TOKYO -- Teijin will supply carbon-fiber composite materials to Airbus for a next-generation midsize aircraft due out as early as this year, aiming to strengthen the duo's relationship and tap a growing market.
Carbon-fiber composites, made by mixing carbon filaments with plastics or other resins, are 10 times as strong as steel and 75% lighter. They are gradually replacing aluminum alloys in airplane construction, reducing weight and improving fuel efficiency.

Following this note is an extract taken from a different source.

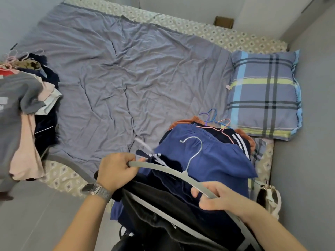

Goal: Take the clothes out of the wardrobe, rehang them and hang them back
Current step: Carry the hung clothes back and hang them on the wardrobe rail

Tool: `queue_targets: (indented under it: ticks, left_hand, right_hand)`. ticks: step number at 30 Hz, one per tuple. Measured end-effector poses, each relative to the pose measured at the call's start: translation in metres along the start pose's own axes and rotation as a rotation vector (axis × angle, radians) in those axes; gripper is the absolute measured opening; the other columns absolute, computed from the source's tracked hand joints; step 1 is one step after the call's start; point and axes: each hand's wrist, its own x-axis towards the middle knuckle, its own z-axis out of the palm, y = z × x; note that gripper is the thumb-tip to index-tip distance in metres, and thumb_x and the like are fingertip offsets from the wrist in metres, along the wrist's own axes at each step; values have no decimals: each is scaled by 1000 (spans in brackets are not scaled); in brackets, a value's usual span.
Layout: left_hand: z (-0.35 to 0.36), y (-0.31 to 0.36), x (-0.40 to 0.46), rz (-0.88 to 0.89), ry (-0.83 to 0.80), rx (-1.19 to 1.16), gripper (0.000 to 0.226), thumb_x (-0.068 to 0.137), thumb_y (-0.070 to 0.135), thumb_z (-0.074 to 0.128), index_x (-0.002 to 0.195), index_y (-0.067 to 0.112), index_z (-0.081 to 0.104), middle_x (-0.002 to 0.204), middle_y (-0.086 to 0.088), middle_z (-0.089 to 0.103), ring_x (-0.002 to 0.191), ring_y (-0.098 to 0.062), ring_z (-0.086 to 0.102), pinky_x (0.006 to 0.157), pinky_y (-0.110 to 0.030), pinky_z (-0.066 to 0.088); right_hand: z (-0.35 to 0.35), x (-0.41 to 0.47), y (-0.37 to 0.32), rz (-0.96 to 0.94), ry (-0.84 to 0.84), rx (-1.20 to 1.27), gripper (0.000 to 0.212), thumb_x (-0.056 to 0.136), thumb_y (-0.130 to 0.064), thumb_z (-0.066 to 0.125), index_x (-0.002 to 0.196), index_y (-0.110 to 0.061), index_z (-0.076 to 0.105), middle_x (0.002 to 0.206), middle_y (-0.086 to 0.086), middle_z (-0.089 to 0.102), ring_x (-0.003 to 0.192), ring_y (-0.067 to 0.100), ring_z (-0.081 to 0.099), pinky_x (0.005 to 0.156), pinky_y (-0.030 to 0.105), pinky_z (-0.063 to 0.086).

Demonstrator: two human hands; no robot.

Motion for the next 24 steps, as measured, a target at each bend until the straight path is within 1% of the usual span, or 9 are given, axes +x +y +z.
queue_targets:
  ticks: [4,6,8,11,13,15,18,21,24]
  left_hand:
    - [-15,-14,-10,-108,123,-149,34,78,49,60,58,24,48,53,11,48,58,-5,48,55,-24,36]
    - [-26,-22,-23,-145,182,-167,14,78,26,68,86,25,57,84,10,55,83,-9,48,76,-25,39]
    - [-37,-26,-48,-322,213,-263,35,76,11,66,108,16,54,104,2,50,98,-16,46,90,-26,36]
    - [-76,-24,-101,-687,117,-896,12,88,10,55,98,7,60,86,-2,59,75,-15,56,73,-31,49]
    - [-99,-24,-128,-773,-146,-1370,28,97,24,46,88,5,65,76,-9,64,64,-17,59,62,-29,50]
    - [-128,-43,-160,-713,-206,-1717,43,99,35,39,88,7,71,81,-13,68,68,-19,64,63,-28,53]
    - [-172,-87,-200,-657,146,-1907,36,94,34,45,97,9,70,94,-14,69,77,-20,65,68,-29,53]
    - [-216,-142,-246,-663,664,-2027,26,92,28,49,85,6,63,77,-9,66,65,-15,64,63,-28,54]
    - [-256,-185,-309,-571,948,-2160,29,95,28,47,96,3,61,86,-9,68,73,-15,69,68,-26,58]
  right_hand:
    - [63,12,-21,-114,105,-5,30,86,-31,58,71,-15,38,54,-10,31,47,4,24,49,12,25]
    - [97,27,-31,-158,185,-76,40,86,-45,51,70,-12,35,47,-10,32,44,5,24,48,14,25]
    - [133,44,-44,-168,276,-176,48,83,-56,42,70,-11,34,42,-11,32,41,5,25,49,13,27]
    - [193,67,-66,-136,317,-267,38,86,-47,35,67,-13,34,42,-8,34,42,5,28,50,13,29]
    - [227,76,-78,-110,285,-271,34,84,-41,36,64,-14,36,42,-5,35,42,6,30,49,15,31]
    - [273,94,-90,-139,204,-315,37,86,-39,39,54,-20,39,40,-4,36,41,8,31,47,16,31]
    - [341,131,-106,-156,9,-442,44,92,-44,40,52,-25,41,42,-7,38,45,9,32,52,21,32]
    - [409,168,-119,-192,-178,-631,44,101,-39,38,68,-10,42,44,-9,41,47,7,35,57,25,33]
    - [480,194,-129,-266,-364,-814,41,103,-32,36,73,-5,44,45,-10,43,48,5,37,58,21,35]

Airbus chose to use carbon-fiber-reinforced polymer in A350 XWB prototypes. It is expected to employ the material in primary structures, such as the fuselage and wings, for the first time. As soon as safety is confirmed, Teijin will start providing materials for commercial units.
The Japanese company has supplied fiber to Airbus for aircraft frames. It plans to deepen this relationship by providing not only materials, but also major components.
Airbus plans to put the first A350 XWB into commercial service this year. It has already received orders for roughly 820 units worldwide, a tally that reportedly includes 50 from Japan Airlines.
Demand for aircraft carbon fiber is on the rise, with the market seen doubling between 2013 and 2020. Teijin has supplied more than half of the carbon-fiber materials for the Airbus A380 large passenger plane.
Midsize airplanes with 250 to 400 seats are seen accounting for 20-30% of the total aircraft market in the future, with demand for 7,300 units expected over the next 20 years. Carbon-fiber market leader Toray Industries already supplies composites for Boeing's 787 family of midsize planes, and Teijin hopes to use its relationship with Airbus to compete.